Agora, a Palavra se volta para os maridos, e os 4 “como” seguintes revelam a natureza de sua atitude em relação às esposas: “como também Cristo amou a igreja, e a si mesmo se entregou por ela”.

Repare que não há uma única palavra sobre poder, autoridade, domínio, direitos e prerrogativas, mas “se entregou por ela”. Fala somente de sacrifício! Para apresentá-la a si mesmo esposa gloriosa, sem mácula, nem ruga nem cousa semelhante, porém santa e sem defeito (verso 27). Será que exagerei na transposição, leitor? Creio que não. Não é por meio de críticas, ameaças, pressões psicológicas ou punições que Cristo lidera sua igreja, sua noiva. Nem mesmo quando essa noiva se mostra rebelde, desorientada e infeliz. Ao contrário, ele diz que está à porta e bate. Pacientemente.

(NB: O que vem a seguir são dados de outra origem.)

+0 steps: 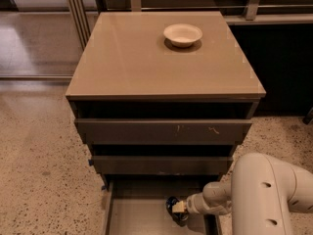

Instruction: Place pepsi can into bottom drawer

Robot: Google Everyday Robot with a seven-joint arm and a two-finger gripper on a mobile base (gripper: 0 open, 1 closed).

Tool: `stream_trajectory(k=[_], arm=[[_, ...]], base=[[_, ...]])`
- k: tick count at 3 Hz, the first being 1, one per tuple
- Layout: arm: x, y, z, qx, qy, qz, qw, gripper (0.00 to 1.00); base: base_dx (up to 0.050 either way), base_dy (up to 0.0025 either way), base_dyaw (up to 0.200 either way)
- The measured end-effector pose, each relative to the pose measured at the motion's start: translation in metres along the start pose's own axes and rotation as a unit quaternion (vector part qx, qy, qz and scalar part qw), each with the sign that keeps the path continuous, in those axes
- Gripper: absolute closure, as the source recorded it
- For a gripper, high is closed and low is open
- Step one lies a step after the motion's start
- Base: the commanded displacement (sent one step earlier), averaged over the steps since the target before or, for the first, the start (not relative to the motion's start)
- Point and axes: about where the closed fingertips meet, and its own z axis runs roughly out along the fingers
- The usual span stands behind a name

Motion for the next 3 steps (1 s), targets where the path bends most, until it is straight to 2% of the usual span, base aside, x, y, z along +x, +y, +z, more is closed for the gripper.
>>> stream_trajectory(k=[1, 2, 3], arm=[[0.0, 0.0, 0.0, 0.0, 0.0, 0.0, 1.0, 0.13], [0.0001, 0.0001, 0.0001, 0.0, 0.0, 0.0, 1.0, 0.0], [0.0001, 0.0001, 0.0001, 0.0, 0.0, 0.0, 1.0, 0.0]], base=[[0.0, 0.0, 0.0], [0.0, 0.0, 0.0], [0.0, 0.0, 0.0]])
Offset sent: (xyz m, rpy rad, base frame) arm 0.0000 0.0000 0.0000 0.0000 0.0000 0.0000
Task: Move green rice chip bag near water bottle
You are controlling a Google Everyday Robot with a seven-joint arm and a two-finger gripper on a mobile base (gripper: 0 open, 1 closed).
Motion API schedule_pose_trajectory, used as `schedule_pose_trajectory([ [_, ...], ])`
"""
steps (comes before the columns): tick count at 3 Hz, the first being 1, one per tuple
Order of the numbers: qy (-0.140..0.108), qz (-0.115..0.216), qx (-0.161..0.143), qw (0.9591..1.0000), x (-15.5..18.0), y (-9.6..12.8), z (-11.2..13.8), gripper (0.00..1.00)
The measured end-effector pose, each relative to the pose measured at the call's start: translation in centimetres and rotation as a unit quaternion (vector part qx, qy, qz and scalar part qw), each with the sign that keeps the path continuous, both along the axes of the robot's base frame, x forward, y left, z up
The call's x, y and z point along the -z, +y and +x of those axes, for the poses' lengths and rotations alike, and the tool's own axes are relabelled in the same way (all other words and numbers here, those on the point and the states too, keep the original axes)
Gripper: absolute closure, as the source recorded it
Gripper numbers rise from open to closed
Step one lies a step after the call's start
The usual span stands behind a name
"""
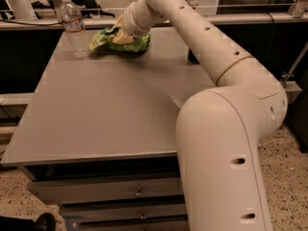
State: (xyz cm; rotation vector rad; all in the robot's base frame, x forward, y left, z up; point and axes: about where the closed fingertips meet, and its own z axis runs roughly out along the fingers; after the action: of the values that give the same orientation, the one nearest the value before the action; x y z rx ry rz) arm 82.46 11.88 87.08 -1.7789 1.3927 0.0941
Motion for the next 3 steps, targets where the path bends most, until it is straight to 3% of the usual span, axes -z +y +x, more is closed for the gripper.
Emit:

Cristo nos ensina, com sua atitude, que o verdadeiro líder não usa sua posição em benefício próprio. Ao contrário, o verdadeiro líder é o que atende às necessidades dos liderados. Ser Cabeça não é prêmio, é cargo, é função. Função que emana da cruz, com todas as suas farpas. Não é posto para ser gozado, mas missão que será cobrada.

É por isso que o homem deixará seu pai e sua mãe para se unir à sua mulher (31). É preciso muita independência e maturidade para tal missão. Ser “autoridade”, no sentido secular, é relativamente fácil. Até para imaturos. No sentido aqui apresentado exige fibra e desprendimento.

— Mas então, dirá você, como “funciona” esse sistema? Assim como está sendo apresentado, ele parece ter um equilíbrio tão frágil…

As relações no Reino dão-se na base do amor e da submissão voluntária. Um se submete ao outro, “como ao Senhor”. Aquele que quer ser o maior, faz-se menor e serve aos demais. E os demais dificultam essa tarefa, pois também amam ao Senhor, e também querem servir. Grande é este mistério (32)!

Este modelo, quando aplicado ao casamento, tem a função de testemunhar, nas regiões celestiais, que o projeto de Deus para o relacionamento entre suas criaturas é viável e possível, quando seu nome é invocado. O casamento, então, torna-se a vitrine do Reino, nas regiões celestiais.